**Your task**
Start at the top line and retype the data exactly through to the end.

[Records for this task — start]

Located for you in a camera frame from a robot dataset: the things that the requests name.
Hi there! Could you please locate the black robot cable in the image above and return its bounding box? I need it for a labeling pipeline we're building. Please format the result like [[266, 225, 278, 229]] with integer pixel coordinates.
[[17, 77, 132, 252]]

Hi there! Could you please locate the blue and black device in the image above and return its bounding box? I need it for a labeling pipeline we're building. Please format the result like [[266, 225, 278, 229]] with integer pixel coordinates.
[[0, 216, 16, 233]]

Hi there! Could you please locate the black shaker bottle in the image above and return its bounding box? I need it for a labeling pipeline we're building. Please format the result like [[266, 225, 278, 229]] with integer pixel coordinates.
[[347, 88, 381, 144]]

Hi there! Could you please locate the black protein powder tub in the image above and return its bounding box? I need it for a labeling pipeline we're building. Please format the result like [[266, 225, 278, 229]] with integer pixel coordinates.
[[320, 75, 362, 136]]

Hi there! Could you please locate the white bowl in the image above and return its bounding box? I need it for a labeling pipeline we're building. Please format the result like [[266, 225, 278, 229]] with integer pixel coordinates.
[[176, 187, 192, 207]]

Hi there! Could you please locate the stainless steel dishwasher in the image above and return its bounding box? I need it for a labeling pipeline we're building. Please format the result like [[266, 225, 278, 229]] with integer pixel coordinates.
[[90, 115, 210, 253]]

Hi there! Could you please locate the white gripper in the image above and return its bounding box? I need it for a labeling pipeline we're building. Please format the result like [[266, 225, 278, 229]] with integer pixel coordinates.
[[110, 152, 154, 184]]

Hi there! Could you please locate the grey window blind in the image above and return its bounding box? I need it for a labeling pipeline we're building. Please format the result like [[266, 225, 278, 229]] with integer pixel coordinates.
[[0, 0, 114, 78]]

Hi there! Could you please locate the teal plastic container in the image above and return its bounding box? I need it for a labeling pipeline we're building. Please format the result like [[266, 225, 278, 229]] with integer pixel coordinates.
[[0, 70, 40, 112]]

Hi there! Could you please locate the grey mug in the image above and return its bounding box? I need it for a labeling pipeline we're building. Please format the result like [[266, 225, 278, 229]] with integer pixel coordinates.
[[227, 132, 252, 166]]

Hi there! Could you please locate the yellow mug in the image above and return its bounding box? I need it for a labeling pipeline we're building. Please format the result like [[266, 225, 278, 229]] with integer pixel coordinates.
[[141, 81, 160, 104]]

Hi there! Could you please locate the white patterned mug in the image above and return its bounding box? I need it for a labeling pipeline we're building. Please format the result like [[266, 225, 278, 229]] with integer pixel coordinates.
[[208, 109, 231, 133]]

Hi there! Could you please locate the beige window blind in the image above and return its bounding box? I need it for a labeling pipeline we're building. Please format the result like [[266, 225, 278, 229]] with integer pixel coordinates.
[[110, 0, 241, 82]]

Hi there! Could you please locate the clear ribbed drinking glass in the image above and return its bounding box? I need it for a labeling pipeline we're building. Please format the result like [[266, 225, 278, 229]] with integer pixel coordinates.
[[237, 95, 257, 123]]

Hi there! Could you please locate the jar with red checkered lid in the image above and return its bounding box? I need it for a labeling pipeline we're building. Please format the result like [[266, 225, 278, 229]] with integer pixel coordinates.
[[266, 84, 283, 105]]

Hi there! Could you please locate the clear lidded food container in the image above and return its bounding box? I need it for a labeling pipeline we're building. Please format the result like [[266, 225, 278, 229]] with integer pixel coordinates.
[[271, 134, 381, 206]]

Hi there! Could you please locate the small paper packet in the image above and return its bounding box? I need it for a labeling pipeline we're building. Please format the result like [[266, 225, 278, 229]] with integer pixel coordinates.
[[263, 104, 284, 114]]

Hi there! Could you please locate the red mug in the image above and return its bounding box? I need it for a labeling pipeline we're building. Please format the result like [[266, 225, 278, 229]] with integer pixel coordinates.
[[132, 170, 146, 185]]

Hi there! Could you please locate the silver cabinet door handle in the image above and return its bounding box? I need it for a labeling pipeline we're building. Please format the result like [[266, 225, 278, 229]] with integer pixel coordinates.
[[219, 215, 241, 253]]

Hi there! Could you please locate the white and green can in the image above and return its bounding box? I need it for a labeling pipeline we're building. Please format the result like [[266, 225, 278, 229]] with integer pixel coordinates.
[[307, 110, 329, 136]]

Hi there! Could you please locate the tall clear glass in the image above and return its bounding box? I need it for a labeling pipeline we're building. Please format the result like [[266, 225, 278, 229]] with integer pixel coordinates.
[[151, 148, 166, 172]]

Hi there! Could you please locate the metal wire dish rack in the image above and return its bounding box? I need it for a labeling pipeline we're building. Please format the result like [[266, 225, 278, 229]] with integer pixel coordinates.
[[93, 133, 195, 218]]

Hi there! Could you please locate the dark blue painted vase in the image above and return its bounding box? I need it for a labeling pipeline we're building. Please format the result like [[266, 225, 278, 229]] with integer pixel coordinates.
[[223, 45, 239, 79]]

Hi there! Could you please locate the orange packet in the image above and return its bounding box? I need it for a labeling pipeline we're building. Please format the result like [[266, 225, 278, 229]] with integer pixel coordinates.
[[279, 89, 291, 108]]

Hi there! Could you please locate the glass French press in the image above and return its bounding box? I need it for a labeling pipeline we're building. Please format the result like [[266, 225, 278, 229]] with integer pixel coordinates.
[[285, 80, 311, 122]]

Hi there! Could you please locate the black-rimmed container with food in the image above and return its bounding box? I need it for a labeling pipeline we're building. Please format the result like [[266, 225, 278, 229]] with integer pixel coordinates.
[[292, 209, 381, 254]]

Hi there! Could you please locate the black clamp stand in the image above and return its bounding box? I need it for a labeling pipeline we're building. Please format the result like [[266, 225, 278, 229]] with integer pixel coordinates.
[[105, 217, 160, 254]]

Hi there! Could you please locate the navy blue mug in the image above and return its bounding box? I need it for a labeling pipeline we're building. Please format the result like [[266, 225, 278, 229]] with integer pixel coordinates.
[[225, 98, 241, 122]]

[Records for this task — finish]

**Output for this exercise**
Located for you in a camera frame from a robot dataset: the things that the requests name.
Hi there! Could you please locate the black robot cable in the image above and return its bounding box? I need it for a labeling pipeline we're building. Please format the result like [[266, 225, 278, 229]] with integer pixel coordinates.
[[17, 77, 132, 252]]

Hi there! Could you please locate the blue and black device in the image above and return its bounding box? I need it for a labeling pipeline we're building. Please format the result like [[266, 225, 278, 229]] with integer pixel coordinates.
[[0, 216, 16, 233]]

Hi there! Could you please locate the black shaker bottle in the image above and return its bounding box? I need it for a labeling pipeline we're building. Please format the result like [[266, 225, 278, 229]] with integer pixel coordinates.
[[347, 88, 381, 144]]

Hi there! Could you please locate the black protein powder tub in the image above and return its bounding box? I need it for a labeling pipeline we're building. Please format the result like [[266, 225, 278, 229]] with integer pixel coordinates.
[[320, 75, 362, 136]]

Hi there! Could you please locate the white bowl in the image above and return its bounding box? I need it for a labeling pipeline we're building. Please format the result like [[266, 225, 278, 229]] with integer pixel coordinates.
[[176, 187, 192, 207]]

Hi there! Could you please locate the stainless steel dishwasher in the image above and return its bounding box? I need it for a labeling pipeline we're building. Please format the result like [[266, 225, 278, 229]] with integer pixel coordinates.
[[90, 115, 210, 253]]

Hi there! Could you please locate the white gripper in the image above and return its bounding box? I need it for a labeling pipeline we're building. Please format the result like [[266, 225, 278, 229]] with integer pixel coordinates.
[[110, 152, 154, 184]]

Hi there! Could you please locate the grey window blind in the image above and return its bounding box? I need it for a labeling pipeline we're building. Please format the result like [[266, 225, 278, 229]] with integer pixel coordinates.
[[0, 0, 114, 78]]

Hi there! Could you please locate the teal plastic container in the image above and return its bounding box? I need it for a labeling pipeline we're building. Please format the result like [[266, 225, 278, 229]] with integer pixel coordinates.
[[0, 70, 40, 112]]

Hi there! Could you please locate the grey mug in the image above and return its bounding box? I need it for a labeling pipeline we're building. Please format the result like [[266, 225, 278, 229]] with integer pixel coordinates.
[[227, 132, 252, 166]]

Hi there! Could you please locate the yellow mug in the image above and return its bounding box? I need it for a labeling pipeline we're building. Please format the result like [[266, 225, 278, 229]] with integer pixel coordinates.
[[141, 81, 160, 104]]

Hi there! Could you please locate the white patterned mug in the image above and return its bounding box? I need it for a labeling pipeline we're building. Please format the result like [[266, 225, 278, 229]] with integer pixel coordinates.
[[208, 109, 231, 133]]

Hi there! Could you please locate the beige window blind in the image above and return its bounding box? I need it for a labeling pipeline we're building. Please format the result like [[266, 225, 278, 229]] with integer pixel coordinates.
[[110, 0, 241, 82]]

Hi there! Could you please locate the clear ribbed drinking glass in the image above and return its bounding box? I need it for a labeling pipeline we're building. Please format the result like [[266, 225, 278, 229]] with integer pixel coordinates.
[[237, 95, 257, 123]]

Hi there! Could you please locate the jar with red checkered lid in the image above and return its bounding box? I need it for a labeling pipeline we're building. Please format the result like [[266, 225, 278, 229]] with integer pixel coordinates.
[[266, 84, 283, 105]]

Hi there! Could you please locate the clear lidded food container in the image above and return its bounding box? I need it for a labeling pipeline we're building. Please format the result like [[266, 225, 278, 229]] with integer pixel coordinates.
[[271, 134, 381, 206]]

Hi there! Could you please locate the small paper packet in the image above and return its bounding box? I need it for a labeling pipeline we're building. Please format the result like [[266, 225, 278, 229]] with integer pixel coordinates.
[[263, 104, 284, 114]]

Hi there! Could you please locate the red mug in the image above and return its bounding box? I need it for a labeling pipeline we're building. Please format the result like [[266, 225, 278, 229]] with integer pixel coordinates.
[[132, 170, 146, 185]]

Hi there! Could you please locate the silver cabinet door handle in the image above and return its bounding box? I need it for a labeling pipeline we're building. Please format the result like [[266, 225, 278, 229]] with integer pixel coordinates.
[[219, 215, 241, 253]]

Hi there! Could you please locate the white and green can in the image above and return its bounding box? I need it for a labeling pipeline we're building. Please format the result like [[266, 225, 278, 229]] with integer pixel coordinates.
[[307, 110, 329, 136]]

Hi there! Could you please locate the tall clear glass in the image above and return its bounding box? I need it for a labeling pipeline we're building. Please format the result like [[266, 225, 278, 229]] with integer pixel coordinates.
[[151, 148, 166, 172]]

Hi there! Could you please locate the metal wire dish rack in the image above and return its bounding box? I need it for a labeling pipeline we're building. Please format the result like [[266, 225, 278, 229]] with integer pixel coordinates.
[[93, 133, 195, 218]]

Hi there! Could you please locate the dark blue painted vase in the image above and return its bounding box? I need it for a labeling pipeline we're building. Please format the result like [[266, 225, 278, 229]] with integer pixel coordinates.
[[223, 45, 239, 79]]

Hi there! Could you please locate the orange packet in the image above and return its bounding box? I need it for a labeling pipeline we're building. Please format the result like [[266, 225, 278, 229]] with integer pixel coordinates.
[[279, 89, 291, 108]]

Hi there! Could you please locate the glass French press in the image above and return its bounding box? I need it for a labeling pipeline we're building. Please format the result like [[266, 225, 278, 229]] with integer pixel coordinates.
[[285, 80, 311, 122]]

Hi there! Could you please locate the black-rimmed container with food in the image above and return its bounding box? I need it for a labeling pipeline we're building. Please format the result like [[266, 225, 278, 229]] with integer pixel coordinates.
[[292, 209, 381, 254]]

Hi there! Could you please locate the black clamp stand in the image above and return its bounding box? I need it for a labeling pipeline we're building. Please format the result like [[266, 225, 278, 229]] with integer pixel coordinates.
[[105, 217, 160, 254]]

Hi there! Could you please locate the navy blue mug in the image above and return its bounding box? I need it for a labeling pipeline we're building. Please format the result like [[266, 225, 278, 229]] with integer pixel coordinates.
[[225, 98, 241, 122]]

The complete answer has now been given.